## Problem requirements
Reproduce each line from the first in the data through the line that contains "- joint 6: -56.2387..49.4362" exactly; give nothing else.

## Available data
━━━━━━

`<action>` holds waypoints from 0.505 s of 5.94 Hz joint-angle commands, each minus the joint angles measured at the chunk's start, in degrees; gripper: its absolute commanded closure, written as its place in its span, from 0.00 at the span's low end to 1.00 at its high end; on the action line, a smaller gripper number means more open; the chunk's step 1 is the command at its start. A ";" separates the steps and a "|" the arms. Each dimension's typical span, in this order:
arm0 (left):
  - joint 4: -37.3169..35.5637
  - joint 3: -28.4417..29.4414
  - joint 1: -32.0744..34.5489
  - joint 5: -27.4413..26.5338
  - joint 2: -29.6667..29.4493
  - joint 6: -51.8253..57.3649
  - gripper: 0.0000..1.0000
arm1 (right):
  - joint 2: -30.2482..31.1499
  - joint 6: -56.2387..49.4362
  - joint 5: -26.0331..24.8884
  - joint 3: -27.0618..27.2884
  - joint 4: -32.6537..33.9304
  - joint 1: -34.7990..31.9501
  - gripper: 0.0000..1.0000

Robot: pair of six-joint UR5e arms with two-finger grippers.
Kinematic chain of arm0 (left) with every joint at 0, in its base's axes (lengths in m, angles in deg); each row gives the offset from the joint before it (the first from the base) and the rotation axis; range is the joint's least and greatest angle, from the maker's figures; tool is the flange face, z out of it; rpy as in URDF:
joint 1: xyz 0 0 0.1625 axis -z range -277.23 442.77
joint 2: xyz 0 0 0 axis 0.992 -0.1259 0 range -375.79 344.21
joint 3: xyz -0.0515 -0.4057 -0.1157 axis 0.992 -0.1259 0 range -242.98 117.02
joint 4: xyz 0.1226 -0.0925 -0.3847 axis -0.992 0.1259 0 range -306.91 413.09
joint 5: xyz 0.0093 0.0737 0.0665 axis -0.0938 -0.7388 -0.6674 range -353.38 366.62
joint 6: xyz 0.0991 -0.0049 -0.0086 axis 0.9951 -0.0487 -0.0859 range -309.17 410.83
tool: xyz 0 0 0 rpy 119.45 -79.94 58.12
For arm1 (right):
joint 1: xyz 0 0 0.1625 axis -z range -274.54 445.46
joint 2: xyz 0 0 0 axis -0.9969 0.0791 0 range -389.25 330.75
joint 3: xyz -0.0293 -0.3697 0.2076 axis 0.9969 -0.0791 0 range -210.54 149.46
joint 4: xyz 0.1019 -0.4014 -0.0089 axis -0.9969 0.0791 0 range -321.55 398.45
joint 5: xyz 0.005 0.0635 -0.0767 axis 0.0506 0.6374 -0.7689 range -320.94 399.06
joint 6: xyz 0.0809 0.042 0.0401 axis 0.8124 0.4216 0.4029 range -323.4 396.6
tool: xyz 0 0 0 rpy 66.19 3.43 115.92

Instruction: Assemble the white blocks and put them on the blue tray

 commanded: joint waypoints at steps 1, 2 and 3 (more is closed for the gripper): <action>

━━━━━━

## Finished exercise
`<action>` holds waypoints from 0.505 s of 5.94 Hz joint-angle commands, each minus the joint angles measured at the chunk's start, in degrees; gripper: its absolute commanded closure, written as its place in its span, from 0.00 at the span's low end to 1.00 at its high end; on the action line, a smaller gripper number means more open; the chunk's step 1 is the command at its start. A ";" separates the steps and a "|" the arms. Each dimension's typical span, in this order:
arm0 (left):
  - joint 4: -37.3169..35.5637
  - joint 3: -28.4417..29.4414
  - joint 1: -32.0744..34.5489
  - joint 5: -27.4413..26.5338
  - joint 2: -29.6667..29.4493
  - joint 6: -51.8253..57.3649
  - gripper: 0.0000..1.0000
arm1 (right):
  - joint 2: -30.2482..31.1499
  - joint 6: -56.2387..49.4362

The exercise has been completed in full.